Advanced CUDA
CUDA and Deep Learning
Deep learning frameworks hide much of CUDA complexity, but understanding what happens below the abstraction helps you debug bottlenecks, reduce cost, and build better custom operators.
Where CUDA fits in the stack
Frameworks like PyTorch and TensorFlow call into CUDA libraries such as cuBLAS, cuDNN, and NCCL. Your model code triggers kernels for matrix multiplication, convolution, normalization, and communication.
Practical optimization areas
- Mixed precision training with Tensor Cores.
- Efficient input pipelines to keep GPUs fed.
- Kernel fusion and custom CUDA extensions for hot paths.
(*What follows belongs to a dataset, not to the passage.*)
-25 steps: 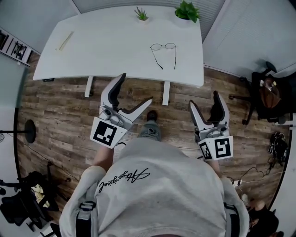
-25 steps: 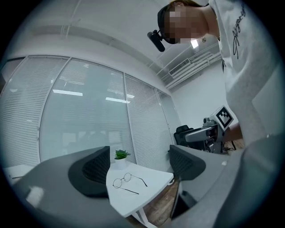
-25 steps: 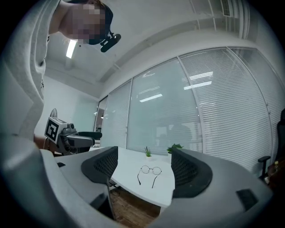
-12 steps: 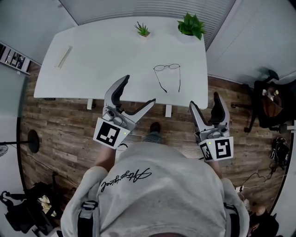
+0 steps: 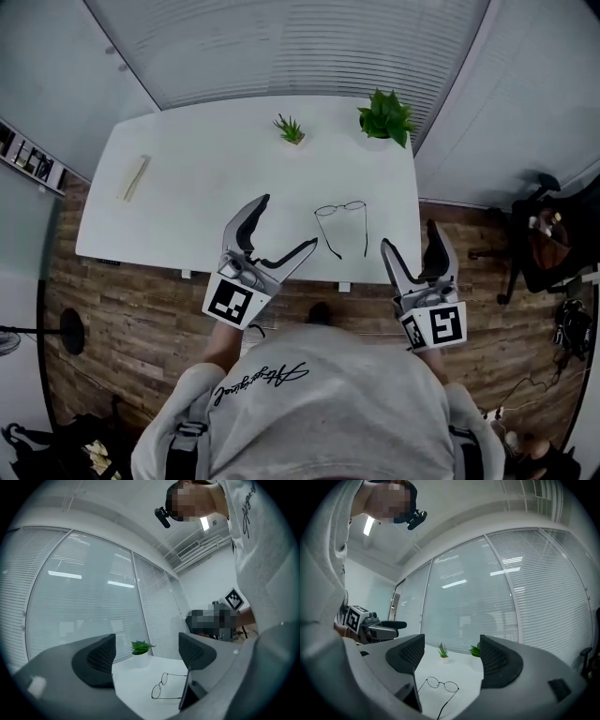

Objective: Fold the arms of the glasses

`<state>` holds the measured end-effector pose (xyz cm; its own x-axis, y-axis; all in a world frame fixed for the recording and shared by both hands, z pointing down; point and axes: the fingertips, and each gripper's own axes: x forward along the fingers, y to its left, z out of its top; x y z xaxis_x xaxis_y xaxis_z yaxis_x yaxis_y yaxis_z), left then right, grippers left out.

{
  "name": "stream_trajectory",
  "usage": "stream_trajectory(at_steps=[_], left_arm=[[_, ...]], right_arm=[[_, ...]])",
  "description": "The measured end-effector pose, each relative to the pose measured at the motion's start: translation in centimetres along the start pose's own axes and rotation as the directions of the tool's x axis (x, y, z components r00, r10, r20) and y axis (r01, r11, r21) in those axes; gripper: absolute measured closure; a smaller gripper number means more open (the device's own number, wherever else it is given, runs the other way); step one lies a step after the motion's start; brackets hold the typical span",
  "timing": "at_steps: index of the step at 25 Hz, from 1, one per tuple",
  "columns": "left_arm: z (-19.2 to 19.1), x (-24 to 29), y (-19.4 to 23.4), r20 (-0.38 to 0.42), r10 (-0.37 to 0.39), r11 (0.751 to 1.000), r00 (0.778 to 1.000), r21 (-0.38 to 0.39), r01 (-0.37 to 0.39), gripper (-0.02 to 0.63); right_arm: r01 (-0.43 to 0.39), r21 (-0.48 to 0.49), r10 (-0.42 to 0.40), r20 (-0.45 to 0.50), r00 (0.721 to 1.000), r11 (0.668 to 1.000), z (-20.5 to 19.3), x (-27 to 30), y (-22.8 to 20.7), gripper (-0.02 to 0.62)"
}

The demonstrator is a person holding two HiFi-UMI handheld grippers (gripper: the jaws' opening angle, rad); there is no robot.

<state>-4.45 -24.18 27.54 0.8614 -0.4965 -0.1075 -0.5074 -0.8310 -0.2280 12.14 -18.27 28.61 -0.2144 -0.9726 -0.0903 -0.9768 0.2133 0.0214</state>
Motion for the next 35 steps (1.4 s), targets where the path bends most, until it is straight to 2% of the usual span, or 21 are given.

- Memory-aware batching and gradient checkpointing.
Custom CUDA extensions
When default operators are too slow for a specialized workload, custom CUDA kernels can improve performance. The key is targeting true hotspots and validating numerical correctness.
Inference at scale
For production inference, latency and throughput trade-offs matter. CUDA stream management, batching policy, and memory reuse are often as important as model architecture.
Deep learning performance checklist
- Profile end-to-end time, not only kernel time.
- Track GPU utilization and host-side stalls.
- Use mixed precision where accuracy allows.
- Benchmark on realistic sequence lengths and batch sizes.